Bregenz - Samstagnachmittag in Bregenz: Der Polizeihubschrauber kreist unentwegt über der Stadt. Hinter dem Skaterplatz gegenüber des Festspielhauses sammeln sich rund 400 Menschen zur "Kurdendemo".
Kurz vor Beginn kommt es zur Eskalation. Geschrei, Gerenne, Aufmarsch der Sondereinheit, Ambulanz. Zwei 17-Jährige, einer türkischstämmig, der andere aus Thailand, werden mit schweren Stichverletzungen eingeliefert. Was genau passiert ist, weiß keiner. Ein erster Tatverdächtiger, ein kurdischer Demonstrant, wurde festgenommen, wieder freigelassen. Nun wird weiter ermittelt.
Was hatte zum Zusammenstoß geführt? "Verbale Provokation und Provokation durch Gesten", sagt die Polizei. Als Provokateure unterwegs waren an diesem Nachmittag 30 bis 40 Jugendliche, laut Polizei "Türken und Tschetschenen". In Kleingruppen tauchten sie in der Innenstadt auf. Die Sicherheit des Demonstrationszuges konnte deshalb nicht mehr gewährleistet werden, sagte Polizeisprecher Rainer Fitz. Also ließ man die Demo am Versammlungsplatz stehen.
Marsch in die Innenstadt
Über eine Stunde lang wurden die Demonstranten vom Marsch in die Innenstadt abgehalten. In der Zwischenzeit formierten sich im Zentrum zornige junge Männer zur unangemeldeten Demonstration. Parolen schreiend, Allah beschwörend, zogen sie ungestört durch die Fußgängerzone. Es habe keine unangemeldete Demonstration gegeben, sagt die Polizei. Es hätten sich halt Splittergruppen zusammengefunden. Ob und welche Parolen gerufen wurden, wisse man nicht.

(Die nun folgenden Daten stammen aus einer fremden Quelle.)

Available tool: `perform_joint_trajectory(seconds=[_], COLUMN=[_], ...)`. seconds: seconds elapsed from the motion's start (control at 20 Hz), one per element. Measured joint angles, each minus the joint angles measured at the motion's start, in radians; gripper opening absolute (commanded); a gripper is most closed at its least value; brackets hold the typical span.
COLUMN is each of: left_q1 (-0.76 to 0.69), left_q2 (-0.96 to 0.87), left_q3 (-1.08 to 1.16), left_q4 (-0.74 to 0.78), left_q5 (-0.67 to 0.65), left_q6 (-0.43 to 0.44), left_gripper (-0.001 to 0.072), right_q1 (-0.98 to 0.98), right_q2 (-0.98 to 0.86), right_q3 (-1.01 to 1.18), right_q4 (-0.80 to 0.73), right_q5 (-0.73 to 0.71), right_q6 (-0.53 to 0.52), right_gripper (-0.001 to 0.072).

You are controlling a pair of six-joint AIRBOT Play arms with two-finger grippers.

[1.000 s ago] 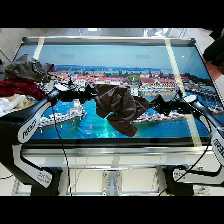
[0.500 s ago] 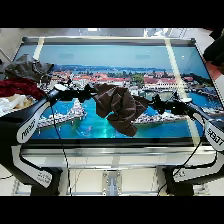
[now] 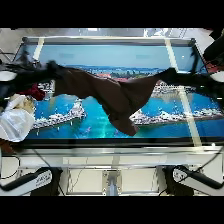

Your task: Fold the shirts.

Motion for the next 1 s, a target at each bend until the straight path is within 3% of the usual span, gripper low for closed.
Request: perform_joint_trajectory(seconds=[0.3,0.5,0.75,1.0], left_q1=[0.355,0.517,0.521,0.167], left_q2=[0.580,0.740,0.580,0.182], left_q3=[0.024,0.083,0.109,0.114], left_q4=[0.060,0.119,0.025,0.149], left_q5=[-0.051,-0.066,-0.099,-0.057], left_q6=[0.068,0.084,0.142,0.184], left_gripper=[0.0009,0.0009,0.0009,0.0010], right_q1=[-0.018,-0.020,-0.020,-0.020], right_q2=[0.460,0.569,0.491,0.315], right_q3=[0.264,0.444,0.429,0.145], right_q4=[-0.130,-0.260,-0.352,-0.284], right_q5=[0.063,0.027,0.150,0.204], right_q6=[0.103,0.160,0.224,0.211], right_gripper=[0.0008,0.0006,0.0009,0.0010])
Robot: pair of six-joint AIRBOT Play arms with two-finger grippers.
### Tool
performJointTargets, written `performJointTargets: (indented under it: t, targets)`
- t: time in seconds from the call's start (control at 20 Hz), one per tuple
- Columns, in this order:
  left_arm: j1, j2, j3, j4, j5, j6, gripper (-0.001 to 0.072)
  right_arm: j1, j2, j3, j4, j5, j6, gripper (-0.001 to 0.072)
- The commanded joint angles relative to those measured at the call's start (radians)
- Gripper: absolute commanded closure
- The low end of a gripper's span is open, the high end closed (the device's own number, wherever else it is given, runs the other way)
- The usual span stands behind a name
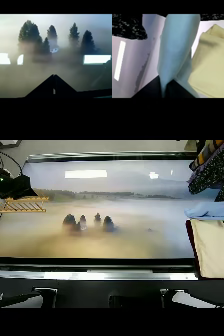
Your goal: Fold the clothes and pants, and hang the long-sleeved shirts on hangers.
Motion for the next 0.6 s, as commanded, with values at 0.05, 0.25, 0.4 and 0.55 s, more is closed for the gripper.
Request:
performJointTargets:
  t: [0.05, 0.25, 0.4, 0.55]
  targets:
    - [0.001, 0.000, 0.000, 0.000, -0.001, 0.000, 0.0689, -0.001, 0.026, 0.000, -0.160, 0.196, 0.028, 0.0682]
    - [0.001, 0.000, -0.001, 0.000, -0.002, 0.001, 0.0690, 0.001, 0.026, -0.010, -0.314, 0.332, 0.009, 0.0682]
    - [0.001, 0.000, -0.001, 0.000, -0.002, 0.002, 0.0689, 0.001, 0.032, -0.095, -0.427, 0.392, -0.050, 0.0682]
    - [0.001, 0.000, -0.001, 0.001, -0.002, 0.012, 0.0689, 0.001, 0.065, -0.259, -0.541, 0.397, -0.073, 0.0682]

Der STANDARD wollte von Jugendlichen wissen, warum sie die Kurdendemo nicht zulassen wollen. Einige Antworten: "Weil die Terroristen sind." "Lauter Ungläubige." "Weil die kiffen." "Weil Gott das nicht will." Ordnung schaffen müsse man endlich, sagte ein junger Bosnier: "Ich wünsche mir, dass die IS erfolgreich ist."
Türken gegen Flüchtlinge
Wer indoktriniert die Jugendlichen? Das Internet, meint Religionsinspektor Abdi Tasdögen, verantwortlich für alle muslimischen Religionslehrer in Vorarlberg. Salafisten hätten in Vorarlberger Moscheegemeinden keine Chance zu predigen. Sie seien hier Einzelgänger und auch nicht in den türkischen Gemeinden zu suchen, sondern unter den Flüchtlingen.

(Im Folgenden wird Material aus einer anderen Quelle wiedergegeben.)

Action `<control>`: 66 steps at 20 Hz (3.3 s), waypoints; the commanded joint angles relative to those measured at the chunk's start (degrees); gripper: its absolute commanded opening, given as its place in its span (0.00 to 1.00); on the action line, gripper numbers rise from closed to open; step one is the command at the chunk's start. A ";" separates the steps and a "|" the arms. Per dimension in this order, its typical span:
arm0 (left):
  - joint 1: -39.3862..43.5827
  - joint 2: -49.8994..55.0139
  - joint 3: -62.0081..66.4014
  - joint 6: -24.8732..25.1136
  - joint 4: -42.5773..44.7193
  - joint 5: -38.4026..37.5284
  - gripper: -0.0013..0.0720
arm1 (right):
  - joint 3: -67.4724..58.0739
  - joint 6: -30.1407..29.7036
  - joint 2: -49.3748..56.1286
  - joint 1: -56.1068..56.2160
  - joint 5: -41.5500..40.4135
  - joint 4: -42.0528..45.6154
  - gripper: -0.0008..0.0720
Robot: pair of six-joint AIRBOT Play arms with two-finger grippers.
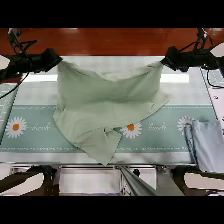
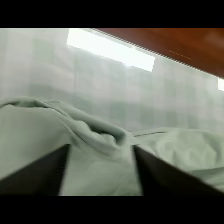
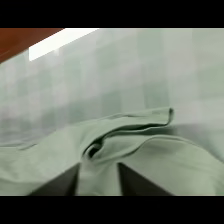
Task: Fold the shirts.
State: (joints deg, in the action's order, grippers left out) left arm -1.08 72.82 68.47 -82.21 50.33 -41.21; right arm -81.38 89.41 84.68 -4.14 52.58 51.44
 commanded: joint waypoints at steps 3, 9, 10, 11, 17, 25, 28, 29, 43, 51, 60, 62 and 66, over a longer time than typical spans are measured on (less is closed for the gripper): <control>-4.37 1.46 4.94 0.98 2.97 -12.52 0.98 | -3.06 0.42 0.28 -5.64 10.34 0.79 0.87; -18.25 -2.16 -7.76 -1.79 16.04 -48.78 0.97 | 14.03 -0.24 -9.42 -20.02 24.72 21.51 0.86; -19.80 -5.44 -13.35 -1.79 15.41 -47.10 0.97 | 20.55 -1.01 -12.83 -21.66 20.74 17.97 0.86; -20.92 -8.72 -18.47 -1.09 14.40 -45.44 0.97 | 27.43 -3.98 -17.11 -22.32 16.31 13.88 0.86; -21.40 -17.49 -42.71 -0.37 7.10 -42.25 0.97 | 50.27 -14.19 -31.39 -22.10 6.64 -5.99 0.86; -15.37 -17.42 -53.57 2.43 -5.84 -28.30 0.97 | 51.47 -15.78 -31.41 -22.10 8.68 -7.32 0.86; -10.80 -17.40 -54.69 2.80 -11.39 -20.15 0.97 | 51.47 -15.76 -31.41 -22.10 8.55 -7.65 0.86; -8.68 -17.29 -54.69 5.29 -14.62 -17.75 0.97 | 51.47 -15.56 -31.39 -22.10 8.46 -7.63 0.86; -2.82 -16.37 -45.92 11.26 -19.52 -9.40 0.04 | 36.41 -10.64 -9.01 -22.03 2.14 -5.95 0.86; -2.82 -16.37 -45.88 11.06 -20.20 -9.84 0.04 | 13.00 -1.60 10.99 -10.36 9.33 6.54 0.86; -3.50 -16.68 -42.42 11.08 -20.37 -10.95 0.04 | 4.92 -1.84 13.42 -4.50 15.04 9.20 0.04; -5.66 -16.98 -35.15 11.10 -20.39 -13.99 0.04 | 0.33 -2.34 10.10 -4.83 17.90 10.84 0.04; -9.53 -18.60 -11.21 11.06 -20.83 -16.48 0.04 | -17.55 -2.95 -1.88 -4.96 16.72 10.82 0.04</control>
State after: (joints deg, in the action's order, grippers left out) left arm -8.45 55.18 43.40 -71.16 29.89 -56.01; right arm -88.31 86.91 89.52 -9.17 68.90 61.73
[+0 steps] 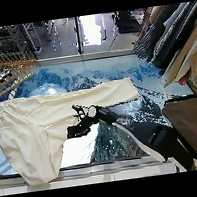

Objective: Fold the clothes and pants, and hang the long-sleeved shirts on hangers.

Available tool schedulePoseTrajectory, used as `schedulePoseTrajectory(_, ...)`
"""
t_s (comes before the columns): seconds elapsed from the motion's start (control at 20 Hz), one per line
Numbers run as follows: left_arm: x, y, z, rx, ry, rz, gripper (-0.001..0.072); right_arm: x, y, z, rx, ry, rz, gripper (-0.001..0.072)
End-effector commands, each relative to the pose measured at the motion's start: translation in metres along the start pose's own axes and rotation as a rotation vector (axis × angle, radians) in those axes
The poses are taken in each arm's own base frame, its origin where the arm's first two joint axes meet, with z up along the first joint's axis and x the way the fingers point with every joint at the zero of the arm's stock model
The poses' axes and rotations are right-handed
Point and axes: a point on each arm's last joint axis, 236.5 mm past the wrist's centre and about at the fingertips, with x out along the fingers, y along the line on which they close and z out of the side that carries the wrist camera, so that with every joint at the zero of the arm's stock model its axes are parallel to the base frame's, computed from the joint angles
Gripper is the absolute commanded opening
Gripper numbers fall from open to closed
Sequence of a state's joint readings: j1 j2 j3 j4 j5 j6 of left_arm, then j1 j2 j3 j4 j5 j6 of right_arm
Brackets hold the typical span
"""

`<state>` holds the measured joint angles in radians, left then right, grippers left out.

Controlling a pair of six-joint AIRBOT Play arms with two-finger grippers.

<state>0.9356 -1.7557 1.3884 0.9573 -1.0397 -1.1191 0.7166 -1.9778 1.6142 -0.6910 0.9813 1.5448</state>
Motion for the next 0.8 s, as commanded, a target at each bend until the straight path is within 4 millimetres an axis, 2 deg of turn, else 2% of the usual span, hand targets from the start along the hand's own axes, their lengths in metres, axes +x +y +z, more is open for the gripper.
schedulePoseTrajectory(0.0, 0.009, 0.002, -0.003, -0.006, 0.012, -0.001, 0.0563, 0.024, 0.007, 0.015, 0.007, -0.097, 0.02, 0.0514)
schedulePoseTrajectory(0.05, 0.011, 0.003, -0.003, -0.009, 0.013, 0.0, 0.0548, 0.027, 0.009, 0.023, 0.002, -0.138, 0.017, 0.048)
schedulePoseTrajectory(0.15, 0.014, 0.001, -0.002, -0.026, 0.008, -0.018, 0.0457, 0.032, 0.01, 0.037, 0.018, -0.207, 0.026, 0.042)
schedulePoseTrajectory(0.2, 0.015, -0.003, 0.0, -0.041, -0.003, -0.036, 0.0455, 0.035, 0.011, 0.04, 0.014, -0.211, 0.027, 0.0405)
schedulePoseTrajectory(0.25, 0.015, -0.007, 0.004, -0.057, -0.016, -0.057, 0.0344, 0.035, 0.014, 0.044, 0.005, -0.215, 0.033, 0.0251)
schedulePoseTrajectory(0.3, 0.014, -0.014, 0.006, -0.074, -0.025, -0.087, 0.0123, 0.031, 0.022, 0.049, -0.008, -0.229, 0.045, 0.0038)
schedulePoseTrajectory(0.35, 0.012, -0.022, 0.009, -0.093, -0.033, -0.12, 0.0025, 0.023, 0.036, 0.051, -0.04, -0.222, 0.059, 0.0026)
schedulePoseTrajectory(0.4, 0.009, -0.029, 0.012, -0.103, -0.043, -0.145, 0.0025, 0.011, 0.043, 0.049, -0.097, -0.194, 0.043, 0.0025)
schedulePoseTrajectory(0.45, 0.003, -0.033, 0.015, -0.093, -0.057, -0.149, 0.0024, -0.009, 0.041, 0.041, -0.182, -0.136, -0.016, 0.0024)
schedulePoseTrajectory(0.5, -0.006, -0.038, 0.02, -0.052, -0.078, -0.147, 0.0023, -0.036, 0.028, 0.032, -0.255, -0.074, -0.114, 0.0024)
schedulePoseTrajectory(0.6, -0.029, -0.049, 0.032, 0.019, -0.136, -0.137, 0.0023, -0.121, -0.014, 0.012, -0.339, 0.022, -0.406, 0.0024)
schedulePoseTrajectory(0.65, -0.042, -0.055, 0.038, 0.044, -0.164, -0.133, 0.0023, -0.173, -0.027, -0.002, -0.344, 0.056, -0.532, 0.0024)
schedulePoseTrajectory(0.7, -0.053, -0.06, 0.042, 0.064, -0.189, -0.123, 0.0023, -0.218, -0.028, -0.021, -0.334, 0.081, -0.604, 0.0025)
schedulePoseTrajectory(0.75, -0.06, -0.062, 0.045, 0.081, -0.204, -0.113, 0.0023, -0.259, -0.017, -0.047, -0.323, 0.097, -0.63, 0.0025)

Jene Muslime, die zur IS tendieren, wie die drei Burschen, die aus Vorarlberg in den Krieg nach Syrien gezogen seien, kämen aus sozial schwache Flüchtlingsfamilien, seien keine türkischen Vorarlberger. Von Hetze durch Islamisten will Abdi Tasdögen nichts wissen.
Auch bei der Anti-Israel-Demonstration von Erdogan-Anhängern im Juli sei es nicht zu Hetzparolen gekommen, sagt der Fachinspektor. Tasdögen dürfte bei dieser Demo dem Prediger vor dem Festspielhaus nicht gut zugehört haben. Vom Vampir dieser Erde, vom Volksstamm, der von Allah verdammt wurde, war die Rede. Und vom größten Terroristen dieser Erde: "Amerika sei verdammt." (jub, DER STANDARD, 15.10.2014)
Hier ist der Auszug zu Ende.